Os seus veículos são o capital portador de juros que extrai mais-valor do lucro gerado na produção mercantil e o capital fictício que o faz capturando dividendos das empresas corporativas, parte dos impostos, por meio do financiamento dos gastos públicos, e dos rendimentos privados, por meio de empréstimos aos consumidores. Mas também o que tem sido chamado de capital de plataforma já que este, em larga medida, está na forma de “capital como mercadoria” e, por isso, não funciona mais, meramente, como o velho capital industrial.
Ademais, como a forma de capital assim posta adere à tecnologias de informação e comunicação, ele se torna capaz de exercer domínio sobre todas as atividades humanas, econômicas e não econômicas, e de extrair delas rendas extraordinárias sob diversas formas.
Não há, pois, nenhuma boa razão, encontrável na apresentação dialética em que consiste O capital, para pensar que está havendo uma transformação espontânea do capitalismo seja em neofeudalismo seja em tecnofeudalismo. Esse modo de pensar é simplesmente um equívoco do entendimento. Há, contudo, uma boa razão – e bons argumentos – para julgar que se observa atualmente o ocaso do capitalismo.[xii]
*Eleutério F. S. Prado é professor titular e sênior do Departamento de Economia da USP. Autor, entre outros livros, de Da lógica da crítica da economia política (Lutas Anticapital).
Notas
[i] Ver Dean, Jodi – From neoliberalism to neofeudalism. In: Emancipations: a journal of critical social analysis, Janeiro de 2025.

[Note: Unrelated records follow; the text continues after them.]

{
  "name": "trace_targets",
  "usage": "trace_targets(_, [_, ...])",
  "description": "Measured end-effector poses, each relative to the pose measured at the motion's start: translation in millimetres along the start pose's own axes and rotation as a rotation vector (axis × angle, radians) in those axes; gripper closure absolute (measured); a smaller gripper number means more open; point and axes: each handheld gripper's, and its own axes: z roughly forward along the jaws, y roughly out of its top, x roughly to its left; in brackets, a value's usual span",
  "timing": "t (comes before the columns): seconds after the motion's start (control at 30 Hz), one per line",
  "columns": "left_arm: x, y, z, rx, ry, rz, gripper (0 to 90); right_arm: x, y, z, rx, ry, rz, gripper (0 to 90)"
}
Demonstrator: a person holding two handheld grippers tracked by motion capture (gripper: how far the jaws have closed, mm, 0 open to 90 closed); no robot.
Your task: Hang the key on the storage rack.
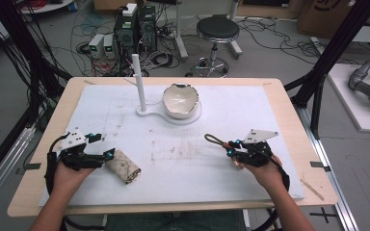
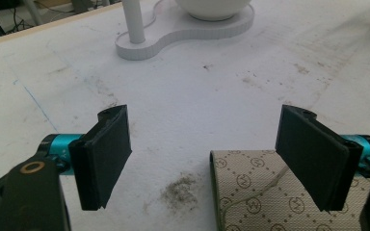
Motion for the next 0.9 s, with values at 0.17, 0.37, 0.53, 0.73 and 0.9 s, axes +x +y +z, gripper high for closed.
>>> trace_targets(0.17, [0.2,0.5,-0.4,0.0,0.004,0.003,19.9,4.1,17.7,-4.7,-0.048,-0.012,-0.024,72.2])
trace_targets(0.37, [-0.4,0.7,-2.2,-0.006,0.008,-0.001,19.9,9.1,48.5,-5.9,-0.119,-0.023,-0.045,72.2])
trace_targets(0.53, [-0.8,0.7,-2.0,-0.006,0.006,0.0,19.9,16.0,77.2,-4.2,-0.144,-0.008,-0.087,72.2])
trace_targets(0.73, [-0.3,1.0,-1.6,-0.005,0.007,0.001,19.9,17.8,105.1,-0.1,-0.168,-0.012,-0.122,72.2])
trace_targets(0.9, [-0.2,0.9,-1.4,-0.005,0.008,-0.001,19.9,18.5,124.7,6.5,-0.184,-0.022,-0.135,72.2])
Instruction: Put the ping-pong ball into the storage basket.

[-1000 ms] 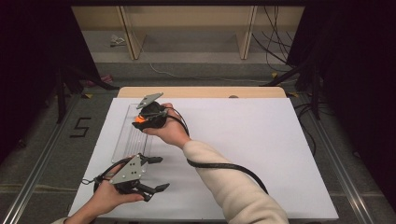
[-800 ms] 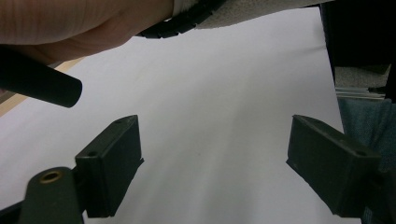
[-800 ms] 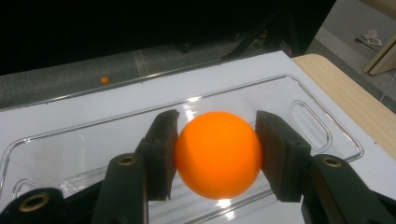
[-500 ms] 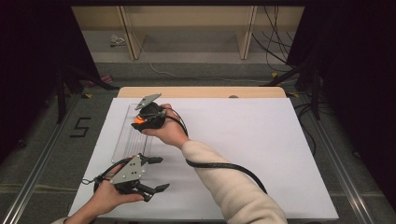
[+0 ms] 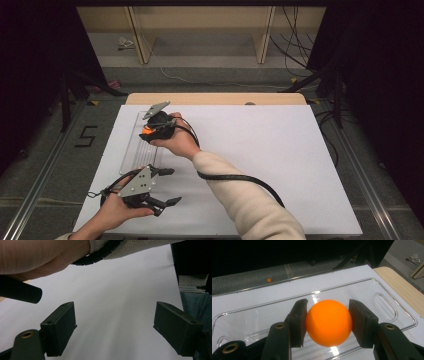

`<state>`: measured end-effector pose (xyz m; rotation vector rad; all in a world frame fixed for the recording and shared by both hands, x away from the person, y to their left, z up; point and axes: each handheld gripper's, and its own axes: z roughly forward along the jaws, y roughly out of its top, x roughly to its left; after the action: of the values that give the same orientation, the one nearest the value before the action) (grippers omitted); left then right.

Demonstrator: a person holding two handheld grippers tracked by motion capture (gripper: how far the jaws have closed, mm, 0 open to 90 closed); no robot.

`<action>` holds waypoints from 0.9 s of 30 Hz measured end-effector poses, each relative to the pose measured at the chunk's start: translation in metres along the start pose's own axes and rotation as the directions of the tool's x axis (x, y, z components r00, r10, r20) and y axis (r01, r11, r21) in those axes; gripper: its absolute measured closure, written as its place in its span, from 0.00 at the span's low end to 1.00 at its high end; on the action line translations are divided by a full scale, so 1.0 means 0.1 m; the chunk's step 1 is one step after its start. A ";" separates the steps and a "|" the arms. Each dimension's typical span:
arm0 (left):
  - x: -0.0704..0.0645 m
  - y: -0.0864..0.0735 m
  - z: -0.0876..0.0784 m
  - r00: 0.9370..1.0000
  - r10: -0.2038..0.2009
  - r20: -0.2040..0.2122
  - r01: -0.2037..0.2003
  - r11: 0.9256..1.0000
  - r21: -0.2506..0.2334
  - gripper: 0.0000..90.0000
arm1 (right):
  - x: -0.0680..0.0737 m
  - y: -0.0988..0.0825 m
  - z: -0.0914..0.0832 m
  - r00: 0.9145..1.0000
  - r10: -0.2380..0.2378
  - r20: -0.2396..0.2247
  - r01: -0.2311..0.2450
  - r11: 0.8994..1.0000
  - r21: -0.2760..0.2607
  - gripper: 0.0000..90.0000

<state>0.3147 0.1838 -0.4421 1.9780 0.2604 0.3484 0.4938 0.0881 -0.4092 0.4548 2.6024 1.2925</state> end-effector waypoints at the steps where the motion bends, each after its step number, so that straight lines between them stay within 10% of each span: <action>1: 0.00 0.00 0.00 1.000 0.000 0.000 0.000 1.000 0.000 0.19 | 0.00 0.00 0.00 1.000 0.000 0.000 0.000 1.000 0.000 0.57; 27: 0.00 -0.01 0.00 1.000 0.008 0.003 -0.008 1.000 0.002 0.20 | 0.02 -0.03 0.07 1.000 -0.005 -0.009 0.005 1.000 0.019 0.57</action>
<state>0.3146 0.1836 -0.4428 1.9820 0.2514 0.3503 0.4934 0.0923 -0.4156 0.4463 2.6241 1.2721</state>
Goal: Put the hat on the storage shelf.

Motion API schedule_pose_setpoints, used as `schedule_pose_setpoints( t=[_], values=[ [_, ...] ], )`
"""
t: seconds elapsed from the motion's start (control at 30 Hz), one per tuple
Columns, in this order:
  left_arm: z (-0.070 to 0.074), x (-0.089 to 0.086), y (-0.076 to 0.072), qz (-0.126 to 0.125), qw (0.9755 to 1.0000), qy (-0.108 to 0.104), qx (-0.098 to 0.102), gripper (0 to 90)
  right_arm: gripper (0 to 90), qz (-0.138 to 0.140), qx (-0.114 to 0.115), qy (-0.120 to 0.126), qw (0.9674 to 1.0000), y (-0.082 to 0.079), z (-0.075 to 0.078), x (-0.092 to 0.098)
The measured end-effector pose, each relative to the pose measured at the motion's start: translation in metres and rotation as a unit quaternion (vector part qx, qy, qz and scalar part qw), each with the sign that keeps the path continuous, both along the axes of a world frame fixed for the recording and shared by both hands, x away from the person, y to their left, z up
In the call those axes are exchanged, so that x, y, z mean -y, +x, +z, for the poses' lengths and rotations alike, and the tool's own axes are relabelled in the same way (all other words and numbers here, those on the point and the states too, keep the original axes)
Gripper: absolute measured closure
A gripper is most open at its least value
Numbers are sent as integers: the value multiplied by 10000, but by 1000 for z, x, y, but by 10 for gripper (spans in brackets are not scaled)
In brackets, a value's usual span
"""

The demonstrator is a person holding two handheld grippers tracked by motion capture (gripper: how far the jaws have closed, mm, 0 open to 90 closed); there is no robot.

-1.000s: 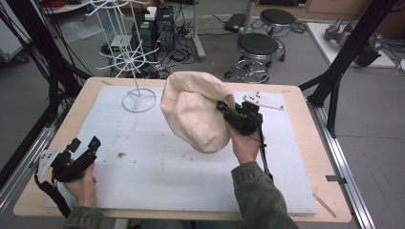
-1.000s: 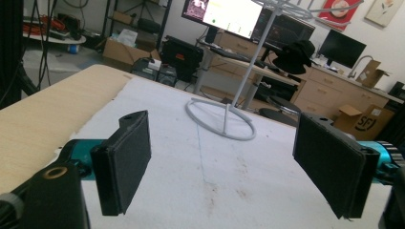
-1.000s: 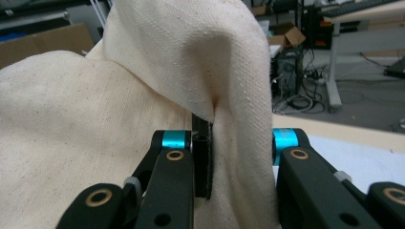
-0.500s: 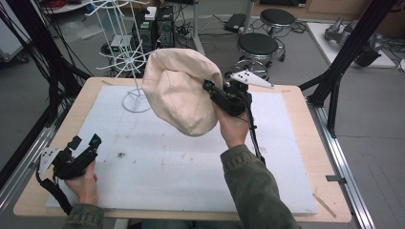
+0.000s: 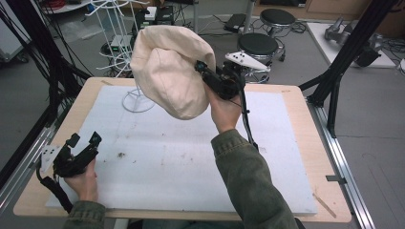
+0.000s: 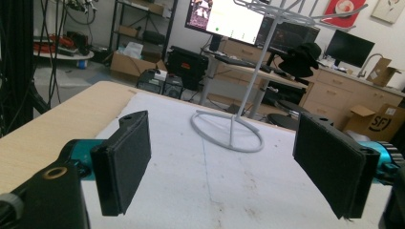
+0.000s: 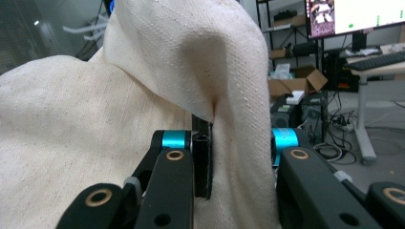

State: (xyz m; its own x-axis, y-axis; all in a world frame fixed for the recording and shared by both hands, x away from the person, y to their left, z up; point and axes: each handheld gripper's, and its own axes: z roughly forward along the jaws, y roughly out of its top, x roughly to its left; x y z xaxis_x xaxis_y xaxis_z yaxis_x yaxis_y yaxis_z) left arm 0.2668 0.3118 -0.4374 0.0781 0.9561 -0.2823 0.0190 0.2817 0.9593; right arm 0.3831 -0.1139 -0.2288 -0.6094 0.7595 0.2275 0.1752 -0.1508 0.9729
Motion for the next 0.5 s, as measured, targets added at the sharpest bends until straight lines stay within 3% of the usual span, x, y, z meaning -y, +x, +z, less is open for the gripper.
schedule_pose_setpoints(
  t=[0.23,0.33,0.5],
  values=[
    [4,3,1,80,9997,227,53,210,767,40,85,103,9999,10,18,-4],
    [9,10,4,65,9979,638,-16,210,767,11,122,132,9998,15,26,-6],
    [11,14,6,41,9972,744,9,214,766,50,233,179,9996,21,40,-9]
  ],
)
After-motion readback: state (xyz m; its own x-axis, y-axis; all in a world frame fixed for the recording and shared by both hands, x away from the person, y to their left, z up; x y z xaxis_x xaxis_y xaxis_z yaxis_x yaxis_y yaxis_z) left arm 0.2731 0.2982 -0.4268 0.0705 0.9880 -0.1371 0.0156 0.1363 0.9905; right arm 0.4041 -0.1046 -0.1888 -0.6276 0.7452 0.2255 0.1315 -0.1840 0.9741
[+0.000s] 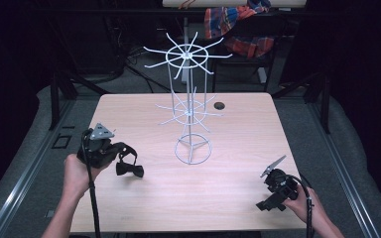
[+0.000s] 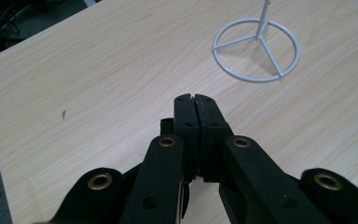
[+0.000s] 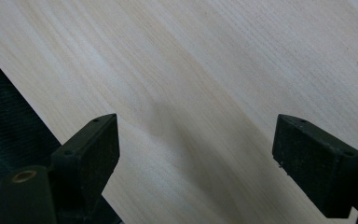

[ii] Wood, Ellen Meiksins – The origin of capitalism, Verso, 2017.
[iii] Dean, op. cit.
[iv] Idem.
[v] Ver Musto, Marcello – A genealogia do conceito de capitalismo. Sitio A terra é redonda: https://aterraeredonda.com.br/a-genealogia-do-conceito-de-capitalismo/
[vi] Müller, Marcos Lutz – Exposição e método dialético em Marx. https://eleuterioprado.blog/2015/09/09/metodo-de-o-capital/
[vii] Essa abstração, como se sabe como Ruy Fausto, é uma medida – não é, pois, uma abstração do entendimento. E ela é posta pelo processo social, objetivamente, ou seja, independentemente da consciência dos agentes. Ver Marx: lógica e política. Tomo I. Editora Brasiliense, 1983.
[viii] Marx, Karl – O capital – Crítica da economia política. Livro III. Boitempo, 2017.
[ix] Hilferding, Rudolf – O capital financeiro. Editora Abril Cultural, 1985.
[x] Marx, Karl – op. cit.
[xi] Ver Chesnais, François – Finance capital today. Brill, 2016 e Maher, Stephen e Aquanno, Scott – The fall and rise of American finance, Verso, 2024.
[xii] Prado, Eleutério F. S. – Capitalismo no século XXI – Ocaso por meio de eventos catastróficos. CEFA editorial, 2023.